Uma equipa de cientistas russos e alemães conseguiu decifrar o segredo da estabilidade da estrutura cristalina do calaverita (AuTe2) – um raro mineral metálico também conhecido como telúrio de ouro.

A descoberta, publicada nesta terça-feira na revista Proceedings of the National Academy of Sciences, era até agora considerada como um puzzle químico impossível de desvendar. Com a investigação surge ainda ainda a possibilidade de existir um novo composto de ouro até agora desconhecido para a Ciência.

O calaverite é composto com proporções semelhantes de ouro e telúrio, sendo possível extrair ouro do mineral a partir da separação dos seus elementos. No entanto, este mineral apresenta uma estrutura cristalina com uma modulação altamente imensurável no que diz respeito à posição dos átomos de ouro e telúrio dos seus cristais.

Esta estrutura “impossível” de medir significa que a rede cristalina do calaverite não pode ser explicada pela lei do mineralogista francês René Just Haüy (1743-1822) – que descreve a geometria dos cristais para a maioria dos minerais. Por tudo isto, este mineral e os demais cristais incomensuráveis têm sido um mistério para os cientistas.

A lei René prevê que uma mudança na forma de um cristal que é combinado com um outro não altera o seu grau de simetria. Desta forma, a estrutura particular do calaverita não pode ser medida através desta lei geométrica, uma vez que tem uma simetria numa direção particular.

Para explicar a estranha natureza deste mineral, na década de 70, os cientistas descobriram uma nova forma de descrever as estruturas cristalinas, recorrendo ao espaço 4D em vez do habitual 3D. Ainda assim, continuaram sem quaisquer pistas sobre o estranho comportamento dos cristais de calaverita – até agora.

Uma união de ouro “impossível”

Agora, uma equipa multidisciplinar de cientistas russos e alemães conseguiu finalmente resolver o mistério dos cristais incomensuráveis de calaverita, obtendo informações sobre os seus espectros eletrónicos e a sua capacidade super-condutora criada através de pressão ou de aditivos.

Para a descoberta, os cientistas recorreram ao sistema USPEX – um avançado algoritmo evolucionário desenvolvido pela equipa – para explicar a complexa estrutura cristalina.

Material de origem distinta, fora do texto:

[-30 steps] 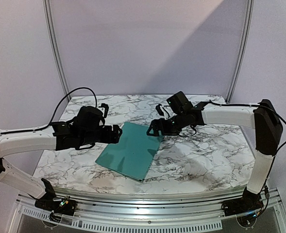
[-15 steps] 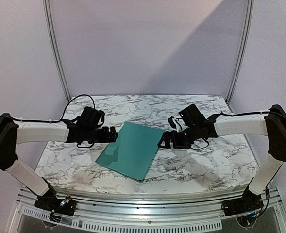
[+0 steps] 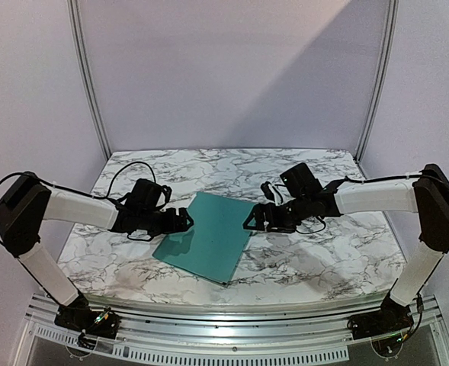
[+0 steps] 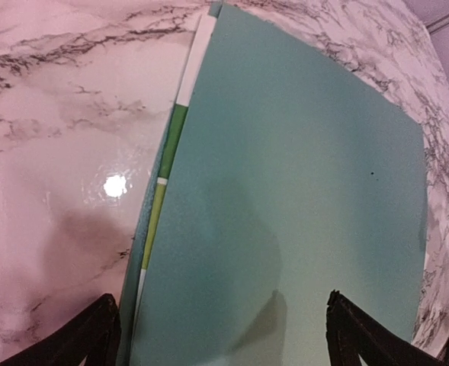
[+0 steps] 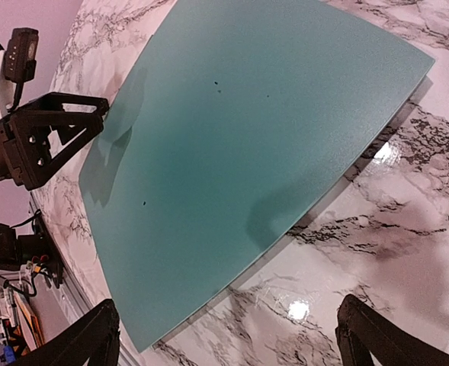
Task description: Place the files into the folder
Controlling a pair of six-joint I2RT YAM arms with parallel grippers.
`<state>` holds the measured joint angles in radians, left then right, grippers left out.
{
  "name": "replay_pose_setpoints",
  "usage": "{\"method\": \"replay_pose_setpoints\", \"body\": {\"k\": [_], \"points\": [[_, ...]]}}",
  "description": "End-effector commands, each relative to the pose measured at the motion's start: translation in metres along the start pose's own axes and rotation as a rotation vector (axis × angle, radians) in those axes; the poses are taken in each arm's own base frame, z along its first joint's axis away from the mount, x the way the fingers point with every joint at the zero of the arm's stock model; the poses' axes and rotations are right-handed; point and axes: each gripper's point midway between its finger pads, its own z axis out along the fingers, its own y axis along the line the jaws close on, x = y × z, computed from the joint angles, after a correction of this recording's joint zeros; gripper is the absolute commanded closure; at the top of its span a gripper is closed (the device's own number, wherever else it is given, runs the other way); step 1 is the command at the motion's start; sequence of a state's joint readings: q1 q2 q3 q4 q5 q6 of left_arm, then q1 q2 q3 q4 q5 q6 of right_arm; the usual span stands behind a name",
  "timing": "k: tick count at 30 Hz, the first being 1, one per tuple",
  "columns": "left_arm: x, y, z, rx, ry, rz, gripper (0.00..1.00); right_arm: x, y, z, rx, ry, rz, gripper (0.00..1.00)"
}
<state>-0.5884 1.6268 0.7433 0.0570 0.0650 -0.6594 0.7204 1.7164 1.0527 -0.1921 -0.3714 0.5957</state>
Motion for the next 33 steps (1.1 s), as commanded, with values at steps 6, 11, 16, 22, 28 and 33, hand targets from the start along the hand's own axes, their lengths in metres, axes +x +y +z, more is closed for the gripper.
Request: {"method": "replay_pose_setpoints", "body": {"k": [6,11,16,22,28,33], "points": [[0.019,-0.026,0.021,0.083,0.069,-0.029,0.08,-0.008,-0.022,-0.018,0.074,-0.037,0.001,0.01],[0.022,-0.051,0.032,0.126,0.071,-0.015,0.09,-0.017,-0.037,-0.033,0.114,-0.067,0.014,0.01],[0.026,-0.085,0.041,0.198,0.073,0.003,0.11,-0.028,-0.051,-0.053,0.17,-0.115,0.018,0.01],[0.031,-0.131,0.047,0.301,0.073,0.018,0.12,-0.043,-0.069,-0.081,0.224,-0.181,0.036,0.01],[0.034,-0.165,0.043,0.373,0.055,0.041,0.14,-0.052,-0.077,-0.107,0.277,-0.234,0.024,0.01],[0.007,-0.174,0.017,0.356,-0.058,0.102,0.14,-0.059,-0.073,-0.122,0.288,-0.279,-0.006,0.01]]}}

Recorrendo a esta ferramenta, os investigadores analisaram primeiro união química da silvanita (Te2) – um mineral semelhante ao calaverita que é composto de ouro, prata e telúrio – como um padrão, e depois substituíram os átomos de prata por átomos de ouro, e descobriram que o calaverita inclui átomos de ouro com uma oxidação de +1 e +3 distribuídos pela sua estrutura.

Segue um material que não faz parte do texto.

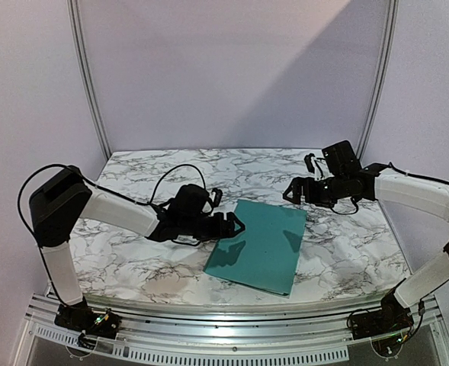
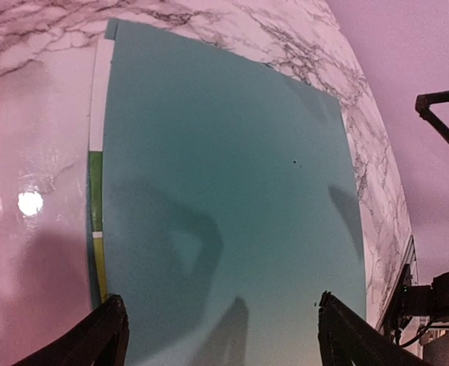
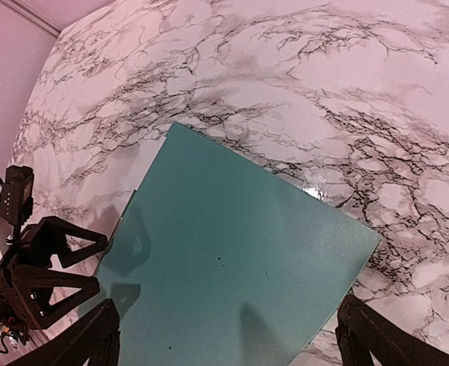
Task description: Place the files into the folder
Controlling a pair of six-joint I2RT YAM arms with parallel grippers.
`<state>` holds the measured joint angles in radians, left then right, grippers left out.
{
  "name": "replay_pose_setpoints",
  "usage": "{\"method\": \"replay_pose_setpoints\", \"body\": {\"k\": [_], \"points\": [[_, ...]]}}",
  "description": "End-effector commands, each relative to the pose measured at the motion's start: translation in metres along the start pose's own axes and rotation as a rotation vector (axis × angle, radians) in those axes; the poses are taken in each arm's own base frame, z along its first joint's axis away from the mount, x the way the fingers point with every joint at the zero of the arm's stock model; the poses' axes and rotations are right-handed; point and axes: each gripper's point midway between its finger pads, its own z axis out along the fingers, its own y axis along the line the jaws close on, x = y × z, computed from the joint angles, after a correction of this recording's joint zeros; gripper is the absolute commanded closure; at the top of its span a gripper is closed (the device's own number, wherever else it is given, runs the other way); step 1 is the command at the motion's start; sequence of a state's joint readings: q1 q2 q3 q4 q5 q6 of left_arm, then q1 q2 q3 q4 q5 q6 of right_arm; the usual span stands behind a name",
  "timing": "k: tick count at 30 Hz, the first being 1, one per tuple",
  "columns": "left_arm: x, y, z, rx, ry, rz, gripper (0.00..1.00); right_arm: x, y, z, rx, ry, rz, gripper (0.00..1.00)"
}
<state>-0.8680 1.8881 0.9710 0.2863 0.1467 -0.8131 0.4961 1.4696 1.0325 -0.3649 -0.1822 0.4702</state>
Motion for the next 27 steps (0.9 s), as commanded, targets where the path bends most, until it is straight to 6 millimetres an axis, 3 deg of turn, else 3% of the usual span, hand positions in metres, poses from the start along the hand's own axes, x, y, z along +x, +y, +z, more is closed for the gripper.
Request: {"method": "replay_pose_setpoints", "body": {"k": [1,6,11,19,27], "points": [[-0.037,-0.027,-0.027,0.004,-0.128,0.089,0.14,-0.005,-0.007,-0.015,0.04,-0.037,-0.034,0.01],[-0.084,-0.046,-0.082,-0.075,-0.29,0.216,0.13,-0.02,0.0,-0.029,0.03,-0.108,-0.051,0.01],[-0.115,-0.048,-0.144,-0.187,-0.438,0.298,0.13,-0.032,0.005,-0.043,0.014,-0.173,-0.068,0.01],[-0.12,-0.023,-0.24,-0.338,-0.61,0.322,0.09,-0.038,0.008,-0.062,-0.006,-0.272,-0.078,0.01],[-0.116,0.006,-0.302,-0.485,-0.716,0.298,0.0,-0.04,0.005,-0.075,-0.012,-0.367,-0.095,0.01]]}}
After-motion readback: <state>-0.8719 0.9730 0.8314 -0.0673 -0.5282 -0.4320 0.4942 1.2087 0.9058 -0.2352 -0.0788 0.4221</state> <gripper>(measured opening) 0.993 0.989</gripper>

“O raciocínio simples sugere que o ouro deve ser divalente neste composto, da mesma forma que o ferro o é no FeSR, conhecido como o ‘ouro dos tolos’”, explicou Sergey Streltsov, um dos investigadores.

“Qualquer químico entende que o ouro bivalente é extremamente instável e tende a tornar-se monovalente e trivalente, mas aí aprece o atrito: primeiro, 3+ é uma valência muito alta e, segundo, não há como colocar ouro monovalente ou trivalente – supondo que este existe mesmo – na rede triangular do calaverite com o padrão a repetir-se em cada direção”, sustentou.

Na Química, valência é um número que indica a capacidade que um átomo de um determinado elemento tem de se combinar com outros átomos, capacidade esta que é medida pelo número de eletrões que um átomo pode dar, receber, ou compartilhar de forma a construir uma ligação química.

Acrescentando ainda que é a “natureza que determina o arranjo, alterando suavemente a valência do ouro no cristal. O ambiente do telúrio responde à mudança e isso origina estruturas cristalinas bizarras”, concluiu.

Além disso, este modelo admite a possibilidade de outra união “impossível” entre o ouro e o telúrio, expressa pela fórmula química AuTe, ao contrário do união AuTe2 conhecida até ao momento.

Novas descobertas, novos mistérios

“Há toda uma grande história por de trás do calaverita” que, além de “ter influenciado a chamada ‘Febre do Ouro’ foi uma enorme dor de cabeça e um paradoxo para os especialistas em cristalografia”, explicou Ogánov, outro dos investigadores. “Até porque, “quanto mais profundamente os especialistas questionavam, mais perguntas geravam”.

Segundo Ogánov, e graças aos novos resultados agora publicados “os investigadores poderão agora ir caçar o AuTe” – o novo composto previsto pelo algoritmo.

E quanto ao novo composto, o cientista até sugere que “certamente será cheio de novos enigmas”, rematou.